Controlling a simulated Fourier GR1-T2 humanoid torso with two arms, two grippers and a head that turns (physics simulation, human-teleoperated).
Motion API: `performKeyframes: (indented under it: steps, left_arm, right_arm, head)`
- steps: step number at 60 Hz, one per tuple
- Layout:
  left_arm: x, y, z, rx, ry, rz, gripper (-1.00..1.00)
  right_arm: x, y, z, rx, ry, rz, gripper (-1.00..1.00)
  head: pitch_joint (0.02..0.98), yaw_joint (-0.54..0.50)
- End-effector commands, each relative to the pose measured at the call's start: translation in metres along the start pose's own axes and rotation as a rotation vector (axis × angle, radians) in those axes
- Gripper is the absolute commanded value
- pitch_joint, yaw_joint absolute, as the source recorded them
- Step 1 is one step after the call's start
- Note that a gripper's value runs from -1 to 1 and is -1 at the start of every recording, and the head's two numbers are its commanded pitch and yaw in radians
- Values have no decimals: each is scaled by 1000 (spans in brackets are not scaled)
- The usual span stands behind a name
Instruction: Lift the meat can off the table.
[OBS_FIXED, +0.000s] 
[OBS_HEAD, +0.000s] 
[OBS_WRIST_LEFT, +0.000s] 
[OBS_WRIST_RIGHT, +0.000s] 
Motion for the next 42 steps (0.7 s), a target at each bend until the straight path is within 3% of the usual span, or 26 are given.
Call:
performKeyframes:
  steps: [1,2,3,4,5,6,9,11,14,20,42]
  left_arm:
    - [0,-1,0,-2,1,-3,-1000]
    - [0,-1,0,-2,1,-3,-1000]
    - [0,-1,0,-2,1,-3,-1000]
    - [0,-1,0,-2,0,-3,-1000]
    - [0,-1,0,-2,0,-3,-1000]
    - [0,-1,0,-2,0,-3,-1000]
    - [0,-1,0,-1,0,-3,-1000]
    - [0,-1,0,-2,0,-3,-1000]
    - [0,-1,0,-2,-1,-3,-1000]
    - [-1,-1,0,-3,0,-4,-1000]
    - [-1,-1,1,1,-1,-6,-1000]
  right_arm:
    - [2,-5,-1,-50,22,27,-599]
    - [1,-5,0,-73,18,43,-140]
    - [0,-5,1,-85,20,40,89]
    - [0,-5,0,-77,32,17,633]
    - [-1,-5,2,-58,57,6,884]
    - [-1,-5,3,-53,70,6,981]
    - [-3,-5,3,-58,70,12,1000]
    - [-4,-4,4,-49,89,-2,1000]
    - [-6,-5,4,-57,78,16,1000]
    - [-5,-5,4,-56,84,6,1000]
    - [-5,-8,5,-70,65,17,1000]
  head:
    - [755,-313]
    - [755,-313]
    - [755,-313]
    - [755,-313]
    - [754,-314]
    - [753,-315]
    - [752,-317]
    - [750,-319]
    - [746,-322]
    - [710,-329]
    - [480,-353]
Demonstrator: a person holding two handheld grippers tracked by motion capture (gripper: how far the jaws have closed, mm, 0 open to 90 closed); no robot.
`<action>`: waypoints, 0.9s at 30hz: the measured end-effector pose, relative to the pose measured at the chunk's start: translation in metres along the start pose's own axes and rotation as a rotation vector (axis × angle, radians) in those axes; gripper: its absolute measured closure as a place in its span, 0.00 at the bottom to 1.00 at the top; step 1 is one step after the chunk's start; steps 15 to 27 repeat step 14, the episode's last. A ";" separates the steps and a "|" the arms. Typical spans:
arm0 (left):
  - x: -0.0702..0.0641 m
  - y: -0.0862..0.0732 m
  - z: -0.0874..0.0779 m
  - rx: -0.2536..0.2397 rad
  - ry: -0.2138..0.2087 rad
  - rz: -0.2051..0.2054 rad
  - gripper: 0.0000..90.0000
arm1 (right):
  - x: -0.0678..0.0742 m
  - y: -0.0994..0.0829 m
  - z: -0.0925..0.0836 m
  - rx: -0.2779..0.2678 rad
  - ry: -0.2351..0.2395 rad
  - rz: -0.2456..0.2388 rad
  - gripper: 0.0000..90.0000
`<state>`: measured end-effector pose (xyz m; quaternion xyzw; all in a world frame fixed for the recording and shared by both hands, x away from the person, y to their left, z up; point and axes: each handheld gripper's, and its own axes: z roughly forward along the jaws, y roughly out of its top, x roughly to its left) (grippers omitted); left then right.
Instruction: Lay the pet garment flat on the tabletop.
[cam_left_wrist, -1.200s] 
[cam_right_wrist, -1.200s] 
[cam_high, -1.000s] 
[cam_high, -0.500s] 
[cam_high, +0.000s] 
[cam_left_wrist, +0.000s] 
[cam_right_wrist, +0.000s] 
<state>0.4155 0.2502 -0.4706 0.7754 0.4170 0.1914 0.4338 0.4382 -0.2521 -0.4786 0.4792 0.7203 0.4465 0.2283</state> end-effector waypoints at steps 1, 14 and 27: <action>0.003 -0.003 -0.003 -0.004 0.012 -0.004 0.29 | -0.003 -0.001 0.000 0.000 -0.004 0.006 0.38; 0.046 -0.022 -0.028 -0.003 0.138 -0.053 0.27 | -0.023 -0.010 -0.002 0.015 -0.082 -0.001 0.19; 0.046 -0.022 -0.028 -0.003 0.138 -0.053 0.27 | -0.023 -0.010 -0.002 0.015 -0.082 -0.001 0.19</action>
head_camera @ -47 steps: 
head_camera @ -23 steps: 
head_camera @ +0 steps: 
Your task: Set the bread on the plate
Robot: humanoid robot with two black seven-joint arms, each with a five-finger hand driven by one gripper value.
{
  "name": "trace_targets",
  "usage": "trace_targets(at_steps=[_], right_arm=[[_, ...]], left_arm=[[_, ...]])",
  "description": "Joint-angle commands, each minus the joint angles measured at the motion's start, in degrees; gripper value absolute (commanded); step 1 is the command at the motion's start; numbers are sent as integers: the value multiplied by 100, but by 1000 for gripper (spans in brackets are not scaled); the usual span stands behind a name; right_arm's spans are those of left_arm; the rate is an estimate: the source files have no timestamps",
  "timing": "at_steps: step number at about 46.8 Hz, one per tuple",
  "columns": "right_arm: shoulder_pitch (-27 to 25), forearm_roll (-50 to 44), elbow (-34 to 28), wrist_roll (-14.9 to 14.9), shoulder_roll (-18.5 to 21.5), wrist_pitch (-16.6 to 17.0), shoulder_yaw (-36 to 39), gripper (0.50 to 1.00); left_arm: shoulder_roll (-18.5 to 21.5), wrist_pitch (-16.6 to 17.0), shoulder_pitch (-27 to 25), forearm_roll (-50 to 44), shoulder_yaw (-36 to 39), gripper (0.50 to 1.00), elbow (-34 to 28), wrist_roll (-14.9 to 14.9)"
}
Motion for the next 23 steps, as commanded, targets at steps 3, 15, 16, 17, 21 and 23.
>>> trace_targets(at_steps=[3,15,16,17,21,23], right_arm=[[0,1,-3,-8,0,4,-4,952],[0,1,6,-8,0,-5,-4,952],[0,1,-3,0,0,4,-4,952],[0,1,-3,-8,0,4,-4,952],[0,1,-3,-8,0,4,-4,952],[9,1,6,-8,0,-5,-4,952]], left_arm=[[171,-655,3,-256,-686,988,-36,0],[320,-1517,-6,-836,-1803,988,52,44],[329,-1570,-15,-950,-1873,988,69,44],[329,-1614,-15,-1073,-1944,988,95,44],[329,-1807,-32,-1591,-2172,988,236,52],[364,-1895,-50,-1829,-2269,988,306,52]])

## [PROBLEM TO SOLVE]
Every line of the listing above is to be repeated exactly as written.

## [EXPECTED OUTPUT]
Controlling a simulated Fourier GR1-T2 humanoid torso with two arms, two grippers and a head that turns (physics simulation, human-teleoperated).
Motion API: `performKeyframes: (indented under it: steps, left_arm, right_arm, head)`
- steps: step number at 60 Hz, one per tuple
- Layout:
  left_arm: x, y, z, rx, ry, rz, gripper (-1.00..1.00)
  right_arm: x, y, z, rx, ry, rz, gripper (-1.00..1.00)
  head: pitch_joint (0.02..0.98), yaw_joint (-0.54..0.50)
- End-effector commands, each relative to the pose measured at the call's start: translation in metres along the start pose's own axes and rotation as a rotation vector (axis × angle, radians) in those axes
- Gripper is the absolute commanded value
- pitch_joint, yaw_joint absolute, as the source recorded them
- Step 1 is one step after the call's start
- Note that a gripper's value runs from -1 to 1 and is -1 at the start of every recording, and the head's two numbers are its commanded pitch and yaw in radians
- Values have no decimals: each is scaled by 1000 (spans in brackets are not scaled)
- The usual span stands behind a name
Instruction: Lift the meat can off the table.
[OBS_FIXED, +0.000s] 
[OBS_HEAD, +0.000s] 
[OBS_WRIST_LEFT, +0.000s] 
[OBS_WRIST_RIGHT, +0.000s] 
Motion for the next 42 steps (0.7 s), a target at each bend until the straight path is within 3% of the usual span, or 26 are given.
Call:
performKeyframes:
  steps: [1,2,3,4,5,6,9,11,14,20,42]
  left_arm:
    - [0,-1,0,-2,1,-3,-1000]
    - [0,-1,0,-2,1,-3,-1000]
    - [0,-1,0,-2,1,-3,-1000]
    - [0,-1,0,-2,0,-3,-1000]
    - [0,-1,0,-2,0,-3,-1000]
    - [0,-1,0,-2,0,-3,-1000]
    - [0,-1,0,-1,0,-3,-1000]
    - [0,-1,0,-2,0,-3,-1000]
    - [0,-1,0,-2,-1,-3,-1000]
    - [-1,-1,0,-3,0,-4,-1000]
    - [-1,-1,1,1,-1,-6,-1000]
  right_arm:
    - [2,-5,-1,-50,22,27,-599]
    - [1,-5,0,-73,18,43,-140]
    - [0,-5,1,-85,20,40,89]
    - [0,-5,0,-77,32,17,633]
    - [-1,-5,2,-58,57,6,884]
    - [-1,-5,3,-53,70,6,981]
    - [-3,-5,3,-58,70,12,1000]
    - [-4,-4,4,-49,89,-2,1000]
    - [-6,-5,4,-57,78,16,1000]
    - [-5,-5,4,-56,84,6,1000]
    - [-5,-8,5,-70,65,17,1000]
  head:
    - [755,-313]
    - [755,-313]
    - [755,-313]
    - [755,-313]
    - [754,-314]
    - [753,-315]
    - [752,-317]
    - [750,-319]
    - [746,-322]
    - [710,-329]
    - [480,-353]
Demonstrator: a person holding two handheld grippers tracked by motion capture (gripper: how far the jaws have closed, mm, 0 open to 90 closed); no robot.
`<action>`: waypoints, 0.9s at 30hz: the measured end-effector pose, relative to the pose measured at the chunk's start: translation in metres along the start pose's own axes and rotation as a rotation vector (axis × angle, radians) in those axes; gripper: its absolute measured closure as a place in its span, 0.00 at the bottom to 1.00 at the top; step 1 is one step after the chunk's start; steps 15 to 27 repeat step 14, the episode's last. A ";" separates the steps and a "|" the arms. Typical spans:
arm0 (left):
  - x: -0.0702..0.0641 m
  - y: -0.0862..0.0732 m
  - z: -0.0874..0.0779 m
  - rx: -0.2536..0.2397 rad
  - ry: -0.2138..0.2087 rad
  - rz: -0.2051..0.2054 rad
  - gripper: 0.0000..90.0000
arm1 (right):
  - x: -0.0678..0.0742 m
  - y: -0.0994..0.0829 m
  - z: -0.0925..0.0836 m
  - rx: -0.2779..0.2678 rad
  - ry: -0.2351..0.2395 rad
  - rz: -0.2456..0.2388 rad
  - gripper: 0.0000..90.0000
`<state>`: measured end-effector pose (xyz m; quaternion xyzw; all in a world frame fixed for the recording and shared by both hands, x away from the person, y to their left, z up; point and axes: each handheld gripper's, and its own axes: z roughly forward along the jaws, y roughly out of its top, x roughly to its left) (grippers omitted); left then right.
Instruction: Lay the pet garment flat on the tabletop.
[cam_left_wrist, -1.200s] 
[cam_right_wrist, -1.200s] 
[cam_high, -1.000s] 
[cam_high, -0.500s] 
[cam_high, +0.000s] 
[cam_left_wrist, +0.000s] 
[cam_right_wrist, +0.000s] 
<state>0.4155 0.2502 -0.4706 0.7754 0.4170 0.1914 0.4338 0.4382 -0.2521 -0.4786 0.4792 0.7203 0.4465 0.2283</state> end-effector waypoints at steps 1, 14 and 27: <action>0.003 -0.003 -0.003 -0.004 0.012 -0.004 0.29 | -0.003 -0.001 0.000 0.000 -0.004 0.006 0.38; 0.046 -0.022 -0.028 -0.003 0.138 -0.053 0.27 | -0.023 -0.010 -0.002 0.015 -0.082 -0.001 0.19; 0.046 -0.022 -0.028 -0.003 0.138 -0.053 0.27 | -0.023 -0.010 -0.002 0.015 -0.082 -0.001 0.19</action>
head_camera @ -47 steps: 
head_camera @ -23 steps: 
head_camera @ +0 steps: 
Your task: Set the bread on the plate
Robot: humanoid robot with two black seven-joint arms, each with a five-finger hand driven by one gripper value.
{
  "name": "trace_targets",
  "usage": "trace_targets(at_steps=[_], right_arm=[[_, ...]], left_arm=[[_, ...]])",
  "description": "Joint-angle commands, each minus the joint angles measured at the motion's start, in degrees; gripper value absolute (commanded); step 1 is the command at the motion's start; numbers are sent as integers: the value multiplied by 100, but by 1000 for gripper (spans in brackets are not scaled); the usual span stands behind a name; right_arm's spans are those of left_arm; the rate is an estimate: the source files have no timestamps",
  "timing": "at_steps: step number at about 46.8 Hz, one per tuple",
  "columns": "right_arm: shoulder_pitch (-27 to 25), forearm_roll (-50 to 44), elbow (-34 to 28), wrist_roll (-14.9 to 14.9), shoulder_roll (-18.5 to 21.5), wrist_pitch (-16.6 to 17.0), shoulder_yaw (-36 to 39), gripper (0.50 to 1.00); left_arm: shoulder_roll (-18.5 to 21.5), wrist_pitch (-16.6 to 17.0), shoulder_pitch (-27 to 25), forearm_roll (-50 to 44), shoulder_yaw (-36 to 39), gripper (0.50 to 1.00), elbow (-34 to 28), wrist_roll (-14.9 to 14.9)"
}
Motion for the next 23 steps, as commanded, targets at steps 3, 15, 16, 17, 21 and 23.
>>> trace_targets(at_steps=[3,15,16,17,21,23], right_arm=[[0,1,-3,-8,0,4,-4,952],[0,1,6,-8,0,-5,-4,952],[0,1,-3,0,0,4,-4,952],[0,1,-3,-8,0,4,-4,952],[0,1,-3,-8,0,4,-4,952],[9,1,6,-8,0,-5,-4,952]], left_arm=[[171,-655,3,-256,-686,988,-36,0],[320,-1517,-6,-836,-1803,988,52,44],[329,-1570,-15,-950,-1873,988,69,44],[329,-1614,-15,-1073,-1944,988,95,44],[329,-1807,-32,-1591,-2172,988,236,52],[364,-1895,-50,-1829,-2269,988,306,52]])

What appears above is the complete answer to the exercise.